As a continuation from this question, I'm trying to efficiently perform many logistic regression in order to generate a column saying if a group differs significantly from my reference group.
When I try to nest my data by just one column, this solution works beautifully. However, now that I need to group by two columns, the code runs, but I cannot change the reference group. I've tried the following:
- Adding a relevel argument (shown below)
- Adding a relevel argument within the custom function itself (also shown below)

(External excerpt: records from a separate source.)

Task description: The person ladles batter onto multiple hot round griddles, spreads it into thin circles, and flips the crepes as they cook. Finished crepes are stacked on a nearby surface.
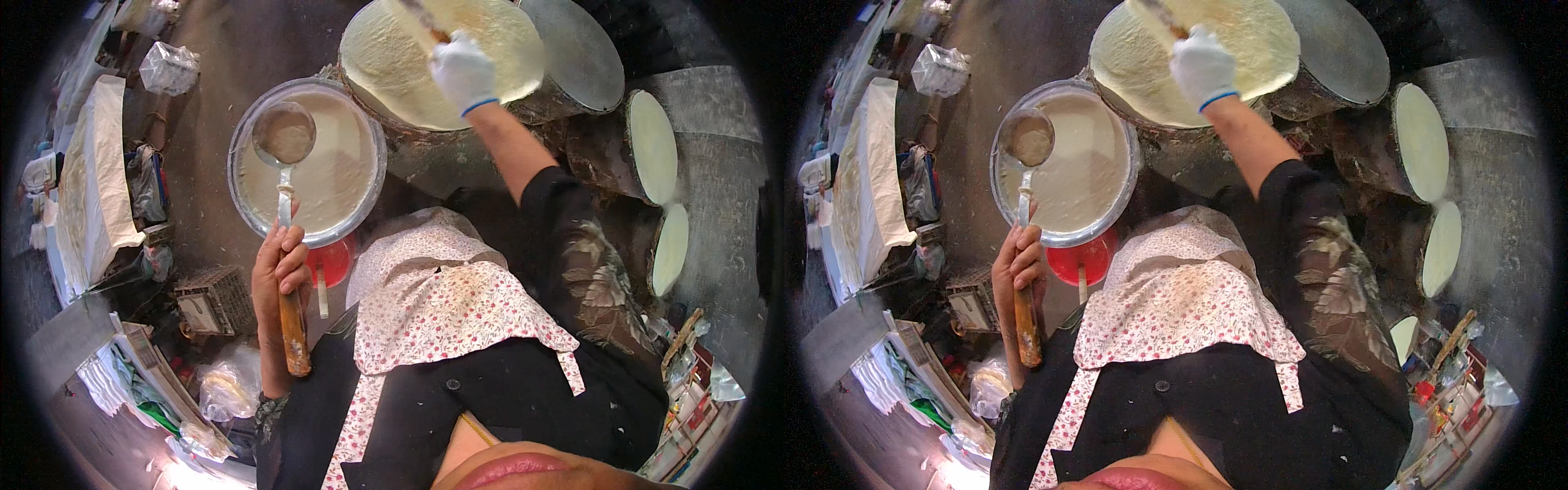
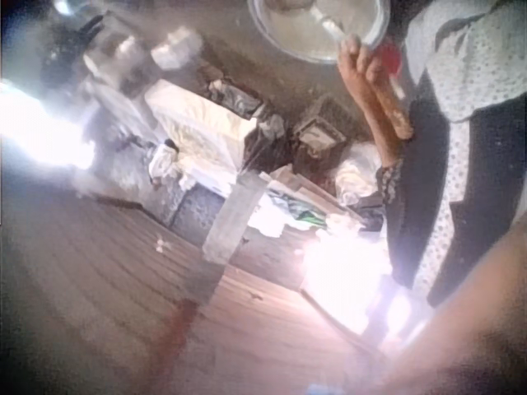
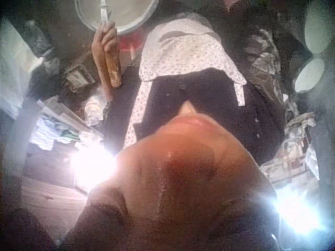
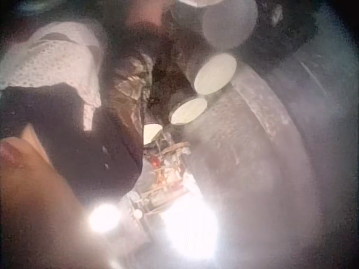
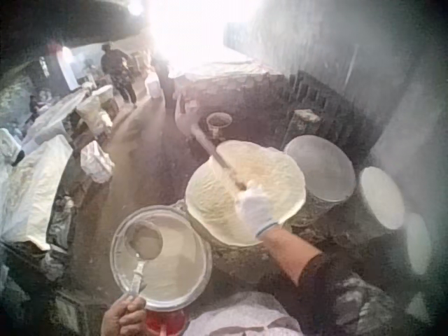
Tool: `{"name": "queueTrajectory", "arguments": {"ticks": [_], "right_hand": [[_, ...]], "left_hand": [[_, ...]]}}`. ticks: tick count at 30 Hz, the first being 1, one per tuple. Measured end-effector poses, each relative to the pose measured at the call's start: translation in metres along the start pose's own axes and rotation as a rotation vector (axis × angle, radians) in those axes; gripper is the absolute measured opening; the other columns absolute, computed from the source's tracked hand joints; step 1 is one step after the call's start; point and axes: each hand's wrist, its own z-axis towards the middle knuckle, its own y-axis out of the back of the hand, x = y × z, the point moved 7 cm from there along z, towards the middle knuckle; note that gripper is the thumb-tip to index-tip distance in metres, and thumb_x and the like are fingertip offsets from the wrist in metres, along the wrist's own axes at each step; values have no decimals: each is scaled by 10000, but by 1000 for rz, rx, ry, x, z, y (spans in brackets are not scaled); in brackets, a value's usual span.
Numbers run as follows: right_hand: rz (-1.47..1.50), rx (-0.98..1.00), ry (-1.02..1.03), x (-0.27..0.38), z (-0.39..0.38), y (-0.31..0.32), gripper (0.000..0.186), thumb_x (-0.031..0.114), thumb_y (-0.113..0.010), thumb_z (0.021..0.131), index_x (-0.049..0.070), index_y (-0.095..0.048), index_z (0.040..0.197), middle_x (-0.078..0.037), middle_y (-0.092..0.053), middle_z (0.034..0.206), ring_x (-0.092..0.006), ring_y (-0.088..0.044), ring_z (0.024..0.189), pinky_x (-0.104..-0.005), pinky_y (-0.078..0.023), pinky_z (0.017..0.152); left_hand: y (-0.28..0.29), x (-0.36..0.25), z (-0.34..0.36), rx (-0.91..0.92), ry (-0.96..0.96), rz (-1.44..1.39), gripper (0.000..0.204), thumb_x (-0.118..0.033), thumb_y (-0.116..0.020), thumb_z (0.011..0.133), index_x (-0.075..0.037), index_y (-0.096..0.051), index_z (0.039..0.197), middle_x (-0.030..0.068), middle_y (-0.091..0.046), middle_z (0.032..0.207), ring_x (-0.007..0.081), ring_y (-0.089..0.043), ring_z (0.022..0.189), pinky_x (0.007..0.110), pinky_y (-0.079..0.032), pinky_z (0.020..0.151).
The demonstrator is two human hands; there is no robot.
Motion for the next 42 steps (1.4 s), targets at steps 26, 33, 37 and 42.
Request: {"name": "queueTrajectory", "arguments": {"ticks": [26, 33, 37, 42], "right_hand": [[147, 21, -213, -5, -37, -23, 134, 227, -799, 820, 112, -749, 870, -139, -645, 935, -337, -697, 784, -483, -577, 663], [556, -595, -413, -110, -50, 166, 163, 256, -722, 849, 101, -746, 808, -135, -675, 809, -342, -686, 775, -473, -542, 712], [218, -579, -414, -139, -149, 277, 227, 198, -888, 840, 28, -803, 965, -90, -660, 907, -227, -648, 770, -319, -550, 717], [295, -462, -685, -114, -338, 313, 94, 68, -834, 870, 28, -777, 933, -76, -635, 1049, -213, -637, 922, -338, -532, 758]], "left_hand": [[5, 23, 9, -27, 150, -11, 527, -144, -373, 1169, -19, -218, 1658, 15, -408, 920, 11, -389, 568, 151, -398, 388], [-10, -1, 28, 76, 154, -8, 495, -169, -342, 1180, 3, -233, 1631, 33, -416, 940, 42, -420, 593, 180, -444, 429], [-35, 7, 39, 107, 204, 127, 458, -157, -326, 1179, 32, -278, 1593, 28, -413, 903, 57, -436, 599, 202, -452, 442], [-81, 69, 37, 286, 400, 188, 438, -147, -322, 1178, 50, -291, 1568, 19, -375, 878, 59, -415, 620, 206, -439, 450]]}}
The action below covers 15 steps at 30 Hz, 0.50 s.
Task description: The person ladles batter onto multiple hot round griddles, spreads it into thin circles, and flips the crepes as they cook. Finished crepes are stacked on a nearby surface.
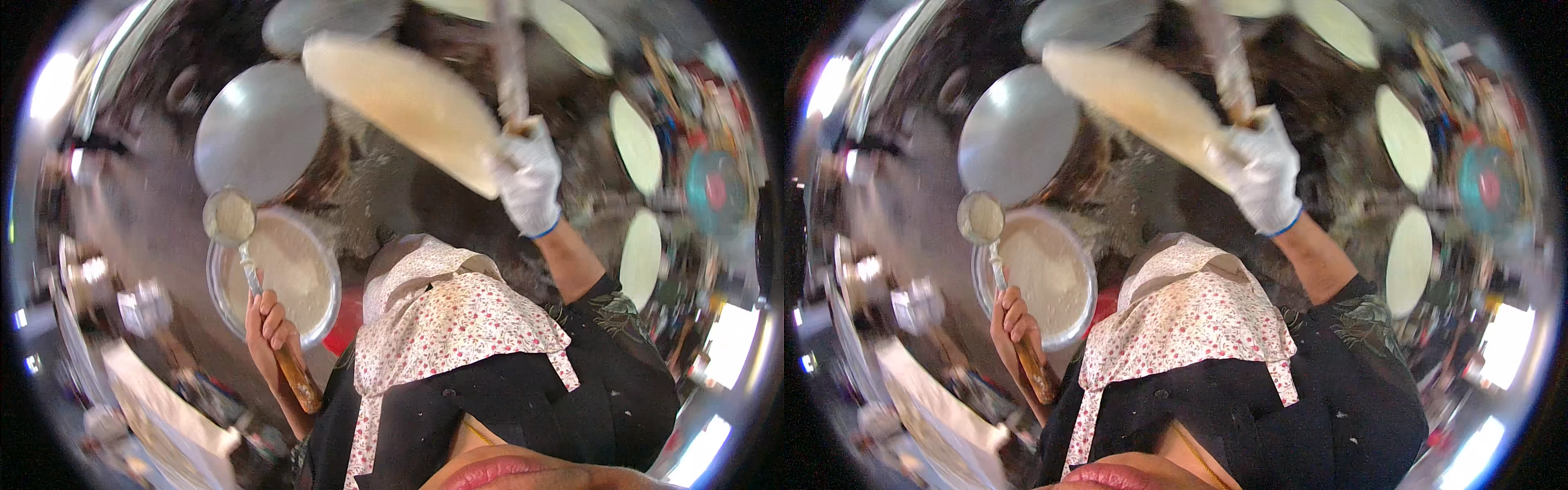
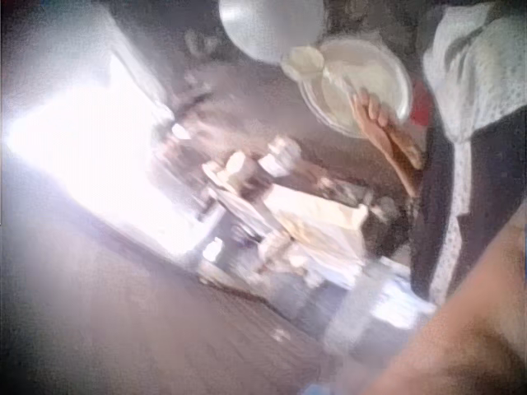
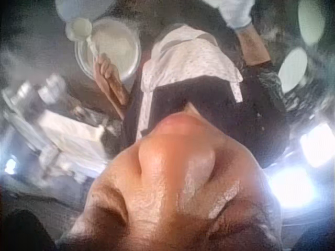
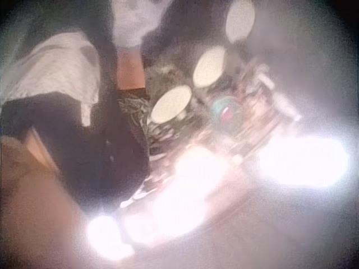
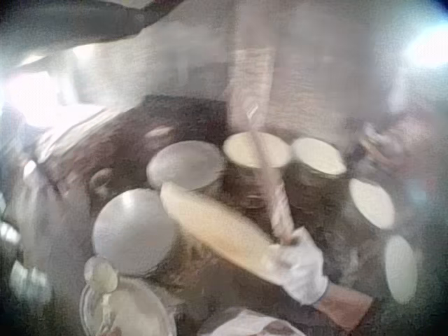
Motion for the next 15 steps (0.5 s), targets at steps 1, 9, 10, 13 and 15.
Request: {"name": "queueTrajectory", "arguments": {"ticks": [1, 9, 10, 13, 15], "right_hand": [[3, -8, -87, -13, -33, 17, 102, 81, -839, 860, 37, -765, 914, -83, -637, 1036, -237, -642, 897, -349, -528, 754], [-632, 248, -689, -48, -273, 202, 226, 266, -718, 882, 79, -732, 757, -162, -655, 905, -371, -699, 762, -459, -579, 675], [-697, 152, -651, -26, -296, 246, 194, 240, -708, 877, 77, -748, 779, -154, -625, 856, -370, -690, 725, -447, -579, 627], [-645, -243, -768, 46, -357, 380, 99, 220, -723, 867, 152, -791, 845, -60, -691, 924, -256, -715, 842, -403, -590, 744], [-610, -511, -837, 104, -398, 465, 114, 233, -775, 850, 155, -829, 914, -84, -699, 876, -268, -701, 882, -376, -578, 799]], "left_hand": [[-8, 15, 4, 0, 54, 78, 447, -134, -341, 1171, 50, -295, 1575, 16, -380, 882, 50, -408, 617, 199, -426, 443], [-101, 161, -54, 121, 720, 72, 540, -151, -315, 1169, 9, -146, 1656, 34, -372, 911, 77, -391, 593, 241, -399, 452], [-117, 183, -74, 166, 828, 137, 544, -160, -295, 1172, 10, -122, 1659, 36, -372, 913, 83, -395, 594, 254, -404, 460], [-170, 223, -125, 208, 1043, 214, 554, -160, -277, 1172, 4, -87, 1666, 51, -380, 930, 102, -418, 604, 272, -414, 473], [-193, 243, -150, 196, 1173, 168, 560, -155, -282, 1172, -2, -77, 1670, 58, -388, 937, 105, -433, 614, 272, -420, 481]]}}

- Renaming the desired reference group to start with 'AAA' to trick R into making it the first option
Here's a sample dataset:
library(dplyr)
library(lubridate)
library(tidyr)
library(purrr)
library(broom)
test <- tibble(
major = as.factor(c(rep(c("undeclared", "computer science", "english"), 2), "undeclared")),
app_deadline = ymd(c(rep("'2021-04-04", 3), rep("'2020-03-23", 3), rep("'2019-05-23", 1))),
time = ymd(c(rep("'2021-01-01", 3), rep("'2020-01-01", 3), rep("'2019-01-01", 1))),
admit = c(500, 1000, 450, 800, 300, 100, 1000),
reject = c(1000, 300, 1000, 210, 100, 900, 1500)
)
test2 <- test %>%
mutate(total = rowSums(test[ , c("admit", "reject")], na.rm=TRUE)) %>%
mutate(accept_rate = admit/total)
Here's the code that won't let me change the reference level:
#Custom function --note that english has been set as reference level
library(tidyr)
library(dplyr)
library(purrr)
library(broom)
get_model_t <- function(df) {
tryCatch(
expr = glm(accept_rate ~ relevel(major, ref = "english"), data = df, family = binomial, weights = total, na.action = na.exclude),
error = function(e) NULL, warning=function(w) NULL)
}
#putting it altogether--note again that english has been marked as reference level
test2 %>%
# create year column
mutate(year = year(time),
major = relevel(major, "english")) %>%
# nest by year
group_nest(year, app_deadline) %>%
# compute regression
mutate(reg = map(data, get_model_t), reg_tidy = map(reg, tidy)) %>%
# get data and regression results back to tibble form
unnest(c(data, reg_tidy)) %>%
filter(term != "(Intercept)") %>%
# create the significant yes/no column
mutate(significant = ifelse(p.value < 0.05, "Yes", "No")) %>%
# remove the unnecessary columns
select(-c(term, estimate, std.error, statistic, p.value, reg)) %>%
full_join(test2)
#Note that, based on the significance column, it's clear that 'undeclared' is being used as the reference group
Why is this happening? For a solution, I'd prefer if it could be flexible--i.e., not just work for 'english'
but could also be switched to work for 'computer science'
too.